TO BOYCOTT or not to boycott, that is the unstated question at the heart of an important debate about the Toronto productions of Showboat and Miss Saigon in the current issue of Fuse, the alternative magazine about the arts.
M. Nourbese Philip, a black critic and essayist, devotes a dozen pages to an article on the politics and the media coverage surrounding Showboat. She concludes by advising parents not to allow their children to see the show. But she never states whether she’s actually seen it herself. All she says is, “I too have gone through the should-I-or-shouldn’t-I-go arguments with myself — how else could I critique it if I didn’t see it?” But based on her article, I would guess she hasn’t.

Philip chooses to set up straw men and knock them down. She quotes Jack Kirchhof, a drama critic at the Globe, for example, who in the course of his review asked, “Is Showboat appropriate for the 1990s?” I think so, he replied, “at least as much as any other 65-year-old piece of theatre.” Kirchhoff’s answer is silly, but Nourbese Philip’s riposte is no less so. “Age,” she writes, “has now become the rationale for racism and sexism…. Would such an argument be acceptable enough to justify the promotion of such works as Mein Kampf today?” I wonder what Philip would make of it were I to write a rambling twelve-page article about a new edition of Mein Kampf that urged people not to read the book but revealed that I hadn’t read it myself.
Philip’s article makes me think of Holden Caulfield, obsessed with protecting his sister Phoebe from seeing the “fuck you” signs one finds everywhere. Instead of talking to his sister and trying to explain what the words mean, and why some people might feel the need to write them on walls, Holden is convinced he has to erase them all. Good luck.

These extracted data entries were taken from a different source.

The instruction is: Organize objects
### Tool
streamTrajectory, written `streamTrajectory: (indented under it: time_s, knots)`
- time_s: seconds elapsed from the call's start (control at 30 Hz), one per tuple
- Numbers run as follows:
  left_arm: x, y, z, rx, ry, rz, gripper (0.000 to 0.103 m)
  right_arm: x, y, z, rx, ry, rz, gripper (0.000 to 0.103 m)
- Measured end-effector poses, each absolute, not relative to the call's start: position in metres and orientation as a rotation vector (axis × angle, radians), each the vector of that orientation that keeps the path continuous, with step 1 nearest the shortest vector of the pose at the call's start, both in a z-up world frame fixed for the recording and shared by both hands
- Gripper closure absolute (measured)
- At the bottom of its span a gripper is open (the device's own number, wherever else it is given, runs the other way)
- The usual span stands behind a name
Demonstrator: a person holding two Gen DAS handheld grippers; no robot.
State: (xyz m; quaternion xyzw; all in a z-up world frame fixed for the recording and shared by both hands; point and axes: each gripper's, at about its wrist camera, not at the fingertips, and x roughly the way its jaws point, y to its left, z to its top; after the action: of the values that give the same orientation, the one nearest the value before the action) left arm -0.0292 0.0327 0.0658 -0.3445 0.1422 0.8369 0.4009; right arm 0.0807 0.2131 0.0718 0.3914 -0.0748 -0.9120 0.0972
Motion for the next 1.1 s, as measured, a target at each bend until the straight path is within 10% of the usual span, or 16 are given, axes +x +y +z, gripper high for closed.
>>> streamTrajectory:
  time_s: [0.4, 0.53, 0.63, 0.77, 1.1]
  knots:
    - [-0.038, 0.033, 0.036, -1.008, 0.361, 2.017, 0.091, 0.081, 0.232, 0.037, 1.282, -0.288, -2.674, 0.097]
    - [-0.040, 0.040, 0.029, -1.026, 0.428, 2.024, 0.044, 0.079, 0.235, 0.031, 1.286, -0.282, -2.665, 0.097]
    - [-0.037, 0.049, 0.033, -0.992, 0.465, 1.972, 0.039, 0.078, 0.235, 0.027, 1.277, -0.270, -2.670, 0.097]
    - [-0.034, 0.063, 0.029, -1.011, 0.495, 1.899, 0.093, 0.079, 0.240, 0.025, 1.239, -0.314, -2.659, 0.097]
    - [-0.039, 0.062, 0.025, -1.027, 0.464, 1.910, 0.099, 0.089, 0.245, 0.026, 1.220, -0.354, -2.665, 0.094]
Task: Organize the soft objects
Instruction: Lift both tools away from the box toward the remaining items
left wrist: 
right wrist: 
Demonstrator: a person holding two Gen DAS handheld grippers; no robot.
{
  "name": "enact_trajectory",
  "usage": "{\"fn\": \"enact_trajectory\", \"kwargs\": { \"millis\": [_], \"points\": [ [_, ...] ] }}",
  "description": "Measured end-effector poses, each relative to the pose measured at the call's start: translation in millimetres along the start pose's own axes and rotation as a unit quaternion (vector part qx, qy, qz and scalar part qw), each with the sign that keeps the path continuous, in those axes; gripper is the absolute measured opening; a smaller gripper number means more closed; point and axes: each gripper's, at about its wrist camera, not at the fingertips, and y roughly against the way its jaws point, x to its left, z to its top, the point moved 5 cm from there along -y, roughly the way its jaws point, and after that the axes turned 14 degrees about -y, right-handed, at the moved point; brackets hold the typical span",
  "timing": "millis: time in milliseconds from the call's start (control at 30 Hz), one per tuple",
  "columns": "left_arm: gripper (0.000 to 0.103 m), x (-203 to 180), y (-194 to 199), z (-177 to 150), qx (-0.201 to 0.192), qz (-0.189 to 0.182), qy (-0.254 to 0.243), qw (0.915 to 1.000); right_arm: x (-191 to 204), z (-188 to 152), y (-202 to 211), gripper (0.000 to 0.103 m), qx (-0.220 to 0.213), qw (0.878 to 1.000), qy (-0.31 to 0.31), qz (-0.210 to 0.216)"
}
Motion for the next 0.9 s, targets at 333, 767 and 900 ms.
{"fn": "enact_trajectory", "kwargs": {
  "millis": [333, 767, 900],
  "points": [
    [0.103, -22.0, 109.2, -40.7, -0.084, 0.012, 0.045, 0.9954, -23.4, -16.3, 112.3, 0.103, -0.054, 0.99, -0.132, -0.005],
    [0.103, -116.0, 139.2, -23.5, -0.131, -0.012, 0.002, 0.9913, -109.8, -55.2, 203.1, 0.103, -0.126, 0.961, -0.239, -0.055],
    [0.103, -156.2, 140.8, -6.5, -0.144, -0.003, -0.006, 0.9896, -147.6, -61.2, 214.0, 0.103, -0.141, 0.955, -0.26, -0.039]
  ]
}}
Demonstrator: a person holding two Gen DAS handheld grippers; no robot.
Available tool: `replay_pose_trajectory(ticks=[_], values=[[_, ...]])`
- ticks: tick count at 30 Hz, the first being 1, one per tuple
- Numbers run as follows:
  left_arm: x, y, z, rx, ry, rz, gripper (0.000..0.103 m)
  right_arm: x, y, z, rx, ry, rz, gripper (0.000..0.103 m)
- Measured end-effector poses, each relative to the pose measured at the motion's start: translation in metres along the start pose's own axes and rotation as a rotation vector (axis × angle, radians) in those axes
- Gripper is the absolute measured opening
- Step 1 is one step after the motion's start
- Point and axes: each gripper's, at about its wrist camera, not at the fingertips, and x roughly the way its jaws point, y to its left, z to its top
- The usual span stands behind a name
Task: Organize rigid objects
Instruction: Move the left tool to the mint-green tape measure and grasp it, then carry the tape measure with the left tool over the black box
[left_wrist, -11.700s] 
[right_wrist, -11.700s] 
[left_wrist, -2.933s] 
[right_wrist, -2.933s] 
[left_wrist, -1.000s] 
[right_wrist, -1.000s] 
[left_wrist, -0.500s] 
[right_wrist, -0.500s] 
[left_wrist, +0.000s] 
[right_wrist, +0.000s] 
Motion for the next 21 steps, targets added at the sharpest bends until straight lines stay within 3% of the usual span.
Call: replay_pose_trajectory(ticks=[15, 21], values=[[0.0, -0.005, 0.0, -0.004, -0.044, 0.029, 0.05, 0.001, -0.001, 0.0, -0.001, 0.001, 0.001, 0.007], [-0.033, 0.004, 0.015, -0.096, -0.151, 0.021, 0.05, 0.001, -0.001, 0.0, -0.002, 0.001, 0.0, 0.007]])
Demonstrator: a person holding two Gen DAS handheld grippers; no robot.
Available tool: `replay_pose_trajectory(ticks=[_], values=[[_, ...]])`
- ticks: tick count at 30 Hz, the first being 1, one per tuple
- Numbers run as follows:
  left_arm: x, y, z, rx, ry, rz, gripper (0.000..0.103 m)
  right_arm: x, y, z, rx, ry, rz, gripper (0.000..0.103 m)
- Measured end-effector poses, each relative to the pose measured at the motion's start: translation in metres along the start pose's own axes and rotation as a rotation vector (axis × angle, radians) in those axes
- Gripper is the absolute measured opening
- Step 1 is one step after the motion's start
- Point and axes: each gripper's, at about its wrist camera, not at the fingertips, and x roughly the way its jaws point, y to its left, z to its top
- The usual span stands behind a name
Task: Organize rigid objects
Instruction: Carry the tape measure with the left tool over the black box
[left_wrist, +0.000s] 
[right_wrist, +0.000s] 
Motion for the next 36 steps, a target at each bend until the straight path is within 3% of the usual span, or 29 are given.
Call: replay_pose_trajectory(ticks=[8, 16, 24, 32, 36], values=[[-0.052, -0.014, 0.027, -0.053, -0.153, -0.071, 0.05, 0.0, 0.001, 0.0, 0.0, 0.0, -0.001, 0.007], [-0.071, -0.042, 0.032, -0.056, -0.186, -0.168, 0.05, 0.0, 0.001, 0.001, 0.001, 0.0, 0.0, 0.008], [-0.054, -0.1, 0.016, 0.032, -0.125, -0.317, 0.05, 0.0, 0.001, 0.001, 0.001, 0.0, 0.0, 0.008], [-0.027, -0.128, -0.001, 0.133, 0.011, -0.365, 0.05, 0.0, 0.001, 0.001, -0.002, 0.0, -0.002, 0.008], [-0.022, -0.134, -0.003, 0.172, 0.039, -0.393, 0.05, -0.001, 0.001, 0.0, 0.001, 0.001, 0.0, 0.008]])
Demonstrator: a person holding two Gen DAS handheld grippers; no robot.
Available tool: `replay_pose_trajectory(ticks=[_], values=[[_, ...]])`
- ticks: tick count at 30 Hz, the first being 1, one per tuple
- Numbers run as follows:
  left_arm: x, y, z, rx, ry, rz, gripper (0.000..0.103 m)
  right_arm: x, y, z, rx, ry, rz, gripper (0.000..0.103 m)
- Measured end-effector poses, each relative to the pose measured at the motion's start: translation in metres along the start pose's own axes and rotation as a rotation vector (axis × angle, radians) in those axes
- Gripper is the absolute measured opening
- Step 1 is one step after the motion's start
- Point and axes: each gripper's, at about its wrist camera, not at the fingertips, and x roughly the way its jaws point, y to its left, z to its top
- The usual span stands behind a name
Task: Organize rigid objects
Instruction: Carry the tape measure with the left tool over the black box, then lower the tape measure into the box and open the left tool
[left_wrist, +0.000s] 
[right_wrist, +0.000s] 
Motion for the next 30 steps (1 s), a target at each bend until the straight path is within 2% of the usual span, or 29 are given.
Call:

Philip urges people to continue to educate themselves and others about the issues — but without going to see the show, of course. She complains that Livent, the producers of Showboat, have put out an educational kit for use in the classroom. But teachers don’t have to use the kit. Or they can use the kit to talk about educational propaganda, if that’s in fact what it is. All I know is that given the controversy, if I were a senior elementary or secondary school teacher, I’d want my students to see Showboat. If not the Livent production — tickets are terribly expensive — then one of the film versions, preferably the 1936 version with Paul Robeson and Helen Morgan. There’s so much to talk about. Black history. White attitudes toward blacks circa 1927. The history of the American musical and what a remarkable breakthrough Showboat was. I might have them look at The Jazz Singer, which also appeared in 1927, so we could compare the treatment of whites and blacks in the two works. I’d talk about Paul Robeson and his feelings about the role and how those feelings changed over the years. We could easily spend a couple of weeks on Showboat.

In a much briefer article in the same issue of Fuse, Richard Fung, a video artist and critic, offers a far more thoughtful analysis of the other big Toronto musical, Miss Saigon. Fung doesn’t particularly like musicals, he admits, but he did attend; indeed, he was “the only non-white person on the entire third balcony.” He discusses the show’s “anachronistic racist image of Asian peoples” and compares it with the very different construction of Asian sexuality in recent films like The Lover.
Fung quotes David Henry Hwang, who wrote M. Butterfly. “What would you say,” asks Hwang, “if a blond homecoming queen fell in love with a short Japanese businessman? He treats her cruelly, then goes home for three years, during which time she prays to his picture and turns down marriage from a young Kennedy. Then, when she learns he has remarried, she kills herself. Now I believe you should consider this girl to be a deranged idiot…. But because it’s an Oriental who kills herself for a Westerner… you find it beautiful.”
Unlike Philip, Fung doesn’t urge us to stay away from Miss Saigon, nor does he tell us what to think. But his arguments are so incisive, complex, and at the same time, understated, that this reader came away from his article a little wiser. Fung’s approach is that of a good teacher, Philip’s that of a polemicist. I prefer the former.
Philip dismisses the words of Henry Louis Gates Jr., the black scholar, who said of the fuss surrounding Showboat: “Censorship is to art as lynching is to justice.” I’m with Gates. White racism exists. But as another black academic, Cornel West, puts it in his fine little book, Race Matters, “an obsession with white racism often comes at the expense of more broadly-based alliances to effect social change and borders on a tribal mentality.”